Practical pieces of advice for entrepreneurs. Here are some of the best:

  1. Embrace the Learning Curve: Before product development begins, commit time to learning about your customer base. Startups often make the mistake of pushing a product into the market without sufficiently understanding their customers.
  2. Lean into the ‘Pivot’: Cooper and Vlaskovits advocate for ‘pivoting’ when necessary. If the feedback or data you’re receiving suggests that your current business model or product isn’t going to work, don’t be afraid to make a fundamental change to your plan.
  3. Iterate Fast and Learn Faster: Launch a ‘Minimum Viable Product’ (MVP) as soon as possible to collect valuable customer feedback. Then, iterate on your product rapidly based on what you learn.
  4. Keep the Customer Involved: A central tenet of the book is the principle of ‘customer validation’. Keep your customers involved in your development process to ensure you’re creating a product that truly solves their problem.
  5. Stay Flexible: The authors stress the importance of adaptability in the face of unpredictable market behavior. Maintain a flexible approach to your business strategy to be able to respond effectively.
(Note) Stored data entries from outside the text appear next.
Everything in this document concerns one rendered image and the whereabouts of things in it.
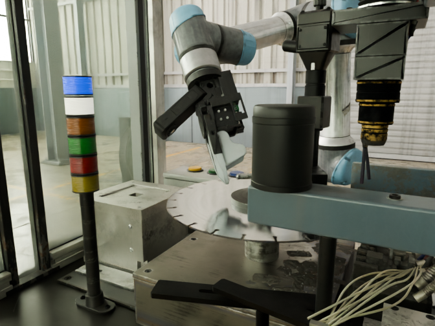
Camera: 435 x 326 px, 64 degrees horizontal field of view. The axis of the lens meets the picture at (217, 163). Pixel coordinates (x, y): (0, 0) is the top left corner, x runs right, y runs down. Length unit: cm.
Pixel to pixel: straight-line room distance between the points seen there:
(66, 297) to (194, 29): 57
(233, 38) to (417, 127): 581
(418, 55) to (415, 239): 616
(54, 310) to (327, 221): 55
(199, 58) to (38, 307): 54
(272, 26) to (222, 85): 41
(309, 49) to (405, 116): 591
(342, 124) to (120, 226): 67
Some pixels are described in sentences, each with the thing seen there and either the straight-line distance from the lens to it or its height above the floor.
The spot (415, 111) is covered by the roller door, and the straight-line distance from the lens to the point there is 645.
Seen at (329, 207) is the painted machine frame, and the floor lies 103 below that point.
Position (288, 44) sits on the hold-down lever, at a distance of 64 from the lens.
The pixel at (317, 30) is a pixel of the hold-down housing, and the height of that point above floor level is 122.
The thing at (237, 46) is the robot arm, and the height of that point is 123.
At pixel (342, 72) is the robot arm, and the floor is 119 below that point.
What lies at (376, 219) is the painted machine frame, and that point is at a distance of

  6. Test your Hypotheses: Every assumption you make about your product and market is a hypothesis that needs to be tested. Avoid the trap of confirmation bias by rigorously testing your hypotheses against actual market data.
  7. Identify Key Metrics: Find the key metrics that will tell you if you’re moving in the right direction and measure them relentlessly. The right metrics will guide your decisions and keep you focused.
  8. Build-Measure-Learn: Adopt the ‘Build-Measure-Learn’ feedback loop. It’s a key component of the Lean Startup methodology and central to the Customer Development process. It encourages entrepreneurs to build, deliver, use feedback, and iterate until they arrive at the right product for the market.
  9. Segment Your Market: Not all customers are created equal. Segment your market to better tailor your product and messaging to different customer groups.
  10. Listen and Learn: Finally, always keep your ears to the ground. Listen to your customers, learn from them, and allow their feedback to shape the evolution of your product.